The peace talks fallout after Mamasapano

Things haven’t been looking good on the peace front after the Mamasapano fiasco.  The GPH-MILF peace process suffered a direct hit and now the proposed Bangsamoro Basic Law (BBL) is floundering in Congress.   The same is true for the GPH-NDFP negotiations.  While formal talks have been stalled since the middle of 2011, a breakthrough was in the offing early this year.  That is, until the January 25 firefight between the Special Action Forces (SAF) and the armed wing of the MILF (as well as the latter’s breakaway group, the Bangsamoro Islamic Freedom Fighters or BIFF) dashed all hopes for some positive development in the peace negotiations for the remainder of the Aquino presidency.

The holding of the “National Peace Summit” last week by a network of four of the most consistent and persistent peace advocates’ alliances was thus a hopeful sign in an otherwise bleak horizon.  The Citizens Alliance for Just Peace (CAJP) brings together the Philippine Ecumenical Peace Platform (PEPP), the Pilgrims for Peace, Sulong CARHRIHL (Comprehensive Agreement on Respect for Human Rights and Humanitarian Law) and Waging Peace.  CAJP is  distinctive for having brought together groups from varied political persuasions.  While specifically geared towards giving moral and political support for earnest negotiations between the GPH and the NDFP, CAJP’s individual organizations have also been closely monitoring and supporting the GPH-MILF talks. 

In their summit statement, the group deplored the “outburst of anti-Moro bias” and rejected the call for “all-out war” in the wake of the Mamasapano incident.  They appealed to all concerned to learn important lessons from the fallout, surmount obstacles, set the process back on track and pursue the peace process with even greater resolve.

CAJP asserted, “Both the GPH-MILF & the GPH-NDFP peace talks can only lead to genuine and lasting peace if they lead to reforms that  address the root causes of the armed conflict.
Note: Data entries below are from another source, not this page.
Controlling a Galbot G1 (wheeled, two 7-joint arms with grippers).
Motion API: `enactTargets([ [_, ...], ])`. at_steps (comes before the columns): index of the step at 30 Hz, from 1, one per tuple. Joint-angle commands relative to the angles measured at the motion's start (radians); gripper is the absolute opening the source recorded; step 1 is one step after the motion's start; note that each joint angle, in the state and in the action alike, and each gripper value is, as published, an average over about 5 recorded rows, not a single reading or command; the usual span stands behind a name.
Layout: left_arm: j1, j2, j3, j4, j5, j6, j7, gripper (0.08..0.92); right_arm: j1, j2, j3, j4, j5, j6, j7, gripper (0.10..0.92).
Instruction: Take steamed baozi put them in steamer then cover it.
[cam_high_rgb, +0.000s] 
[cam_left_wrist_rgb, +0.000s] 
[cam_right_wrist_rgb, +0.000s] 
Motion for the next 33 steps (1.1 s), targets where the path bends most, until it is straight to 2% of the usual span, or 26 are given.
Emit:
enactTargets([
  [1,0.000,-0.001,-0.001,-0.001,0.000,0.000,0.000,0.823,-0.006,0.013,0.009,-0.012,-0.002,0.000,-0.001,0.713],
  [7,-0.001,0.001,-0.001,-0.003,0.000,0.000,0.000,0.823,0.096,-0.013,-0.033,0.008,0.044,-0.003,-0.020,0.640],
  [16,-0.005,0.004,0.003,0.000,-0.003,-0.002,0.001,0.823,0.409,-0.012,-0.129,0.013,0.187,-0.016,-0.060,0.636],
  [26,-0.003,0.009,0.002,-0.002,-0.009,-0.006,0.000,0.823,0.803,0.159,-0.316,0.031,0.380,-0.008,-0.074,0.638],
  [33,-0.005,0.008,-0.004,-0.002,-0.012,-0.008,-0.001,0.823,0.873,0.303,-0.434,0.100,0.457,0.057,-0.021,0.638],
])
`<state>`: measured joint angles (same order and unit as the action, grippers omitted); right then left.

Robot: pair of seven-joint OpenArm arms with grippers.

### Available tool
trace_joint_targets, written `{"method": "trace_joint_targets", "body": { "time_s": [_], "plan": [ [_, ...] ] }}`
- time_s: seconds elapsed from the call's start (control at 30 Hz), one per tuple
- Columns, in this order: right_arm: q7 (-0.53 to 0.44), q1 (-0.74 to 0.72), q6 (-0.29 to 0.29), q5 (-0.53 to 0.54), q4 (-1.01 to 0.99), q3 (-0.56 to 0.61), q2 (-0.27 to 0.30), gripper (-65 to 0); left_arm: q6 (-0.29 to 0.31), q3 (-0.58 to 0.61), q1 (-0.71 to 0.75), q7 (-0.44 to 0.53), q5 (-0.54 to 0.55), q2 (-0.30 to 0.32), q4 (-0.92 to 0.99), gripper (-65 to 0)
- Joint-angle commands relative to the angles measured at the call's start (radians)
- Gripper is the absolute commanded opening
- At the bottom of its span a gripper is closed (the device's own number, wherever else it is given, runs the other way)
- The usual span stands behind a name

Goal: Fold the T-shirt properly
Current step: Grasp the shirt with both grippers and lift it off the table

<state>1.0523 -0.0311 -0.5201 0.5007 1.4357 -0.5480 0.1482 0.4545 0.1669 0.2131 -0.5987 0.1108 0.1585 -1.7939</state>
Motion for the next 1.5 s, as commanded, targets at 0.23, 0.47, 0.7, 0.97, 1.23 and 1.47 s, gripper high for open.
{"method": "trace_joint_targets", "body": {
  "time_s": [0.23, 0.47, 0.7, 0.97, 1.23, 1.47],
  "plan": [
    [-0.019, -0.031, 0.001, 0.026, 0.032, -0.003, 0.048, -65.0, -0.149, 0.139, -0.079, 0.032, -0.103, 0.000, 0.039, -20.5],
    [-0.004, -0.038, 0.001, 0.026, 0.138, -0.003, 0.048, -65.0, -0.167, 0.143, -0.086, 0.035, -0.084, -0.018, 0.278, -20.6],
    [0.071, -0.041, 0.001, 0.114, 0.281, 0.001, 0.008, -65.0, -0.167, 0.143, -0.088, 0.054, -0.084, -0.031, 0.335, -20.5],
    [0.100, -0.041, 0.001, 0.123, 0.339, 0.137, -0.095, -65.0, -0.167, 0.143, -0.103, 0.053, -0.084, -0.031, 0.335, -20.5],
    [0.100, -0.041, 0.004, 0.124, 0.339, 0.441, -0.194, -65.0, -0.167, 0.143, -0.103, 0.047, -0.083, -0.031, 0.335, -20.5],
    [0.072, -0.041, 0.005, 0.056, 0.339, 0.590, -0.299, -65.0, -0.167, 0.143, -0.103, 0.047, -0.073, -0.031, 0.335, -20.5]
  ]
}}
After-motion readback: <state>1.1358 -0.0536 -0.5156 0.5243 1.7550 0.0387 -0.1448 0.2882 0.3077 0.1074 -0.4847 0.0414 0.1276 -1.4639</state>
In the GPH-MILF process this means upholding the Bangsamoro right to self-determination and rectifying and giving redress to the centuries-old oppression & exploitation of the Moro people."

In truth, the GPH-MILF peace process is at its lowest point today even when compared to 2008 when the  GPH-MILF Memorandum of Agreement on Ancestral Domain (MOA-AD) was scuttled due to the Supreme Court decision that is unconstitutional.   Adverse public opinion then was largely informed by the deep anti-Moro prejudice among the majority Christian population and fanned by economic and political vested interests in Mindanao opposed to a Bangsamoro homeland. 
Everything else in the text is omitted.